_Your assignment_.
Repeat every line below exactly as it reads.

+++ Given material

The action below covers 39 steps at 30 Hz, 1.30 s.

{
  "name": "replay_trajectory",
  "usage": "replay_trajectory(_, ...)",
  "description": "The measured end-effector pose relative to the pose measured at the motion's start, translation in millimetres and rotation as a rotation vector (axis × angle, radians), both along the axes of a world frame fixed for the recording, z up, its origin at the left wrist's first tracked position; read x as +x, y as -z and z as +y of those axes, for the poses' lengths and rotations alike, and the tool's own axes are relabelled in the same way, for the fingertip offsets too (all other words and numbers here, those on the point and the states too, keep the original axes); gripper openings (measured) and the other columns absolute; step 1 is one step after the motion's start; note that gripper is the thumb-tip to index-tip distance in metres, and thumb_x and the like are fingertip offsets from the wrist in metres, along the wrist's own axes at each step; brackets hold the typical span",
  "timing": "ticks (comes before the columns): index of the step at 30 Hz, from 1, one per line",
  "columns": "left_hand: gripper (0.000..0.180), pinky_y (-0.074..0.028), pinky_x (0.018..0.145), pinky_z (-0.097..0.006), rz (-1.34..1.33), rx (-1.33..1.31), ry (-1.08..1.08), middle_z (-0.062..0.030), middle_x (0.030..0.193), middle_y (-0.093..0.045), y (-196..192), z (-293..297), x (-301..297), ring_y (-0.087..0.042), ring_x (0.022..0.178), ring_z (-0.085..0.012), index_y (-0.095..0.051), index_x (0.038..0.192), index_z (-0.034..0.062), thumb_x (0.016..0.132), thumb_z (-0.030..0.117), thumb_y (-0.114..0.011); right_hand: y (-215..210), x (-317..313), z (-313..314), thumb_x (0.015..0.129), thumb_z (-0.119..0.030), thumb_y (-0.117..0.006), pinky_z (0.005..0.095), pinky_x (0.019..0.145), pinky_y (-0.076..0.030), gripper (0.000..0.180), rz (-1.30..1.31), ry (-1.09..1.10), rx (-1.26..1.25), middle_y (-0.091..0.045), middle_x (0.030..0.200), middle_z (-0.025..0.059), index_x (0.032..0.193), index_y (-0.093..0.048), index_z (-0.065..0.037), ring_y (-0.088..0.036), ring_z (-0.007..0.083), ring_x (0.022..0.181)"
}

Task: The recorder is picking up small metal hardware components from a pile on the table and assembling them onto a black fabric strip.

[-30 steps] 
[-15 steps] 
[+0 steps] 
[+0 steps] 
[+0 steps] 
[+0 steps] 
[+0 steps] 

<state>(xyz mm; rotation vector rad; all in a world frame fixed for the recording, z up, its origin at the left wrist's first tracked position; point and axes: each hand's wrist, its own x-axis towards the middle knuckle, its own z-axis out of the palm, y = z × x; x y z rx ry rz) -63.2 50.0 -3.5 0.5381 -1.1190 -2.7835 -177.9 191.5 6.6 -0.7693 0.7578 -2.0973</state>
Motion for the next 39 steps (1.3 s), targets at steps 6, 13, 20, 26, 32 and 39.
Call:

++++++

_Result for this exercise_.
The action below covers 39 steps at 30 Hz, 1.30 s.

{
  "name": "replay_trajectory",
  "usage": "replay_trajectory(_, ...)",
  "description": "The measured end-effector pose relative to the pose measured at the motion's start, translation in millimetres and rotation as a rotation vector (axis × angle, radians), both along the axes of a world frame fixed for the recording, z up, its origin at the left wrist's first tracked position; read x as +x, y as -z and z as +y of those axes, for the poses' lengths and rotations alike, and the tool's own axes are relabelled in the same way, for the fingertip offsets too (all other words and numbers here, those on the point and the states too, keep the original axes); gripper openings (measured) and the other columns absolute; step 1 is one step after the motion's start; note that gripper is the thumb-tip to index-tip distance in metres, and thumb_x and the like are fingertip offsets from the wrist in metres, along the wrist's own axes at each step; brackets hold the typical span",
  "timing": "ticks (comes before the columns): index of the step at 30 Hz, from 1, one per line",
  "columns": "left_hand: gripper (0.000..0.180), pinky_y (-0.074..0.028), pinky_x (0.018..0.145), pinky_z (-0.097..0.006), rz (-1.34..1.33), rx (-1.33..1.31), ry (-1.08..1.08), middle_z (-0.062..0.030), middle_x (0.030..0.193), middle_y (-0.093..0.045), y (-196..192), z (-293..297), x (-301..297), ring_y (-0.087..0.042), ring_x (0.022..0.178), ring_z (-0.085..0.012), index_y (-0.095..0.051), index_x (0.038..0.192), index_z (-0.034..0.062), thumb_x (0.016..0.132), thumb_z (-0.030..0.117), thumb_y (-0.114..0.011); right_hand: y (-215..210), x (-317..313), z (-313..314), thumb_x (0.015..0.129), thumb_z (-0.119..0.030), thumb_y (-0.117..0.006), pinky_z (0.005..0.095), pinky_x (0.019..0.145), pinky_y (-0.076..0.030), gripper (0.000..0.180), rz (-1.30..1.31), ry (-1.09..1.10), rx (-1.26..1.25), middle_y (-0.091..0.045), middle_x (0.030..0.200), middle_z (-0.025..0.059), index_x (0.032..0.193), index_y (-0.093..0.048), index_z (-0.065..0.037), ring_y (-0.088..0.036), ring_z (-0.007..0.083), ring_x (0.022..0.181)"
}

Task: The recorder is picking up small metal hardware components from a pile on the table and assembling them onto a black fabric strip.

[-30 steps] 
[-15 steps] 
[+0 steps] 
[+0 steps] 
[+0 steps] 
[+0 steps] 
[+0 steps] 

<state>(xyz mm; rotation vector rad; all in a world frame fixed for the recording, z up, its origin at the left wrist's first tracked position; point and axes: each hand's wrist, its own x-axis towards the middle knuckle, its own z-axis out of the palm, y = z × x; x y z rx ry rz) -63.2 50.0 -3.5 0.5381 -1.1190 -2.7835 -177.9 191.5 6.6 -0.7693 0.7578 -2.0973</state>
Motion for the next 39 steps (1.3 s), targets at steps 6, 13, 20, 26, 32 and 39.
Call:

That completes the answer, and no more is expected.